I was planning to do some home networking and happened to run across SFPs. Let’s see those in detail today. SFP stands for Small Form-factor Pluggable, and it’s essentially a hot-swappable transceiver module that plugs into a switch or router port to adapt to different media types.

SFP connector

All of would know the classic RJ45 connectors, that can be used for connecting Copper cables(Cat5e) to network interfaces. As networks grew beyond 100m and speeds pushed past 1 Gbps, a better interface became necessary. Around the early 2000s, major vendors agreed on the SFP, so different manufacturers could supply compatible modules. In SFPs, you get a slot where you can choose a copper module for short runs or an optical fiber module for longer distances, even mixing multimode and single-mode fibers. That was a game-changer for cost and flexibility. SFP is a port that eases the life a bit for the designer, as they really don’t need to take care (to an extent) if it’s Copper or Optical cable on the end. No board respin needed.

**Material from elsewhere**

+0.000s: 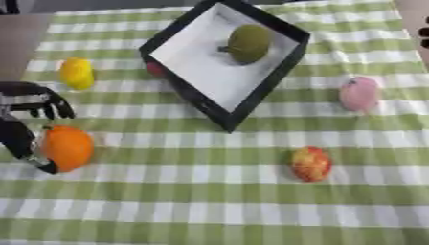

Physically, the SFP “cage” connector is larger than RJ45. The SFP module fits inside the connector and has the interfacing circuitry required, freeing the host board from that footprint. It’s hot-swappable, meaning if a copper port fails, you replace just the module without powering down the device.

In practice, you will use for a copper SFP module when I need to extend a cable-run just beyond the 100 meter RJ-45 limit. For anything over a few hundred meters, or if you need immunity from electrical interference, fiber SFP (or SFP+) is the answer.

SFPs come in different types considering the speed class they cater to you. Look up on wiki for the full list. There are variations like QSFP (Quad SFP) and QSFP28, catering to 100 Gigabits of transfer speed. These are the things that move data around in data centres. In essence, SFP allows for a host of things as a pluggable interface.